Была пятница. Я спал до обеда, и никто меня не беспокоил. Потом я проснулся, поел то, что оставалось с вечера в кастрюле, и снова задремал. Голова все еще оставалась тяжелой, и сердце работало в одну восьмую такта. И слово «абракадабра», однажды вылупившись из ненавистного мне имени, рекламным дятлом стучало в левый висок.
Город Корсаков по-прежнему не давал мне покоя. Эта странная связь мне казалась отнюдь не случайной. Что-то скрывалось за воспоминаниями десятилетней давности и магическим словом «абра кад абра». Кого я должен был исцелить? И от чего?
Ближе к полуночи я открыл глаза. И снова сел за компьютер. Теперь я знал, что мне нужно сделать. А самое главное — зачем.
Я призвал в помощь весь свой опыт. Восемьдесят тысяч печатных знаков были мною просмотрены с дотошностью цензора времен колбасных очередей. Я искал свои волны-периоды — и находил их, и радовался этому. И в каждую девятую волну я бросал одно-единственное слово, адресуя его своему литературному врагу.
Не помню, как прошли суббота, воскресенье и понедельник. Во вторник утром я наконец-то вынырнул из глубин прозы и распахнул окно. Сентябрьская прохлада придала мне силы. Я снова перечитал написанное — и содрогнулся, ощутив в тексте силу кейпроллера — гигантской волны, рожденной у мыса Гаттерас.
— Неужели готово? Митрохин, ты меня радуешь. — Боря Кадман пожал мне руку, но дальше прихожей и в этот раз не пустил. — А знаешь, что-то в нем есть, — сказал он, бегло просмотрев текст. — Подожди.
Он ушел и долго не возвращался. Я терпеливо ждал, опершись спиной о стену. Наконец, Борис появился. Лицо у него было растерянным.
— Что-то в этом есть, — задумчиво повторил он. — Да, кстати…
Кадман дал мне несколько бумажек. Я, не глядя, сунул их в карман.
Вернувшись домой, я откупорил бутылку вина и выпил не меньше половины. Расслабленно растянулся на диване, даже не сняв пиджака.
Ах да, эти деньги… Я вынул их, пересчитал.
Двести, триста… шестьсот… Восемьсот? Быть такого не может!
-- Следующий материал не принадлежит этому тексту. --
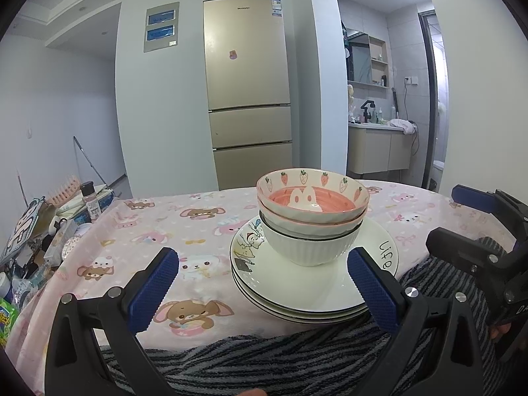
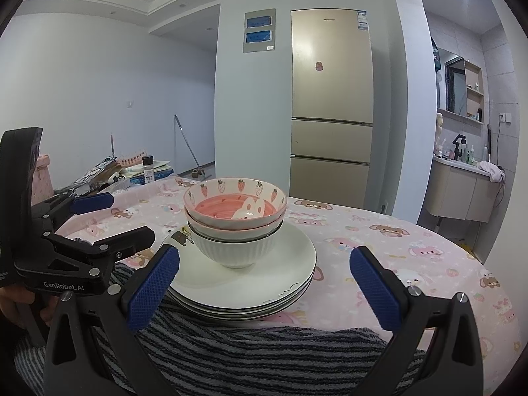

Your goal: Organize plates and bowls

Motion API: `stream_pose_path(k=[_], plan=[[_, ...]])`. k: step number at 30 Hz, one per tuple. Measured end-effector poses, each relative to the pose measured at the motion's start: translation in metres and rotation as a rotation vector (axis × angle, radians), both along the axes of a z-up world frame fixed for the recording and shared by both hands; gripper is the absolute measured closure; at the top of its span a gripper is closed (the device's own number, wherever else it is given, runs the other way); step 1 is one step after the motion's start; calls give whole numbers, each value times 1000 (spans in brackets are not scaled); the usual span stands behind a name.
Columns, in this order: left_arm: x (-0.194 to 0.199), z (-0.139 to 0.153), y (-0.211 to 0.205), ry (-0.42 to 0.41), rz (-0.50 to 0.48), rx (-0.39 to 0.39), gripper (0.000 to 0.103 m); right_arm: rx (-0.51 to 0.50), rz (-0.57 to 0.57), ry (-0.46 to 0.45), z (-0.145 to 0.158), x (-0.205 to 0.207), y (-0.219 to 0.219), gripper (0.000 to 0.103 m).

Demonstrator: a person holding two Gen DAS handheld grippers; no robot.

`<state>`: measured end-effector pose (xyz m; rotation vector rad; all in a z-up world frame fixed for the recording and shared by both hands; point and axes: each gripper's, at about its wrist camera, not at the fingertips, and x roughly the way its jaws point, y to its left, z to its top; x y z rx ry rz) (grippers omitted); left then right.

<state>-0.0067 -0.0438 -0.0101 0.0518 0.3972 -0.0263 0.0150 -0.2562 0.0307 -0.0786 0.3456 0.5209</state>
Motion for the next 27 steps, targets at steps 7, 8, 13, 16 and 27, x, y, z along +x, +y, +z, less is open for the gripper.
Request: stream_pose_path(k=[7, 8, 13, 16, 27], plan=[[0, 0, -1, 1, 0, 1, 0, -13, 4, -1, 0, 1, 1, 0], [0, 0, -1, 0, 0, 2, 0, -13, 4, 1, 0, 1, 1, 0], [0, 0, -1, 0, 0, 2, 0, -14, 6, 6, 0, 2, 1, 0], [0, 0, 0, -1, 0, 3, 0, -14, 6, 6, 0, 2, 0, 0], [1, 0, 3, -1, 0, 10, 0, -18, 6, 8, -1, 3, 3, 0]])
Господи, что же я натворил!..
Телефон у Кадмана молчит уже третий месяц. В ЦДЛ писатель Феликс Порецкий не заходит. В последнем номере «Литгазеты» знакомый мне критик вспоминает Порецкого и задается вопросом, куда же тот исчез.
— А в самом деле, куда? — с ностальгической ноткой в голосе спрашивает у меня Кослянский. И я отвечаю:
— Он уехал. Ушел. Улетел. Он уже не вернется! И жалеть о нем будет лишь тот, кто его не читал.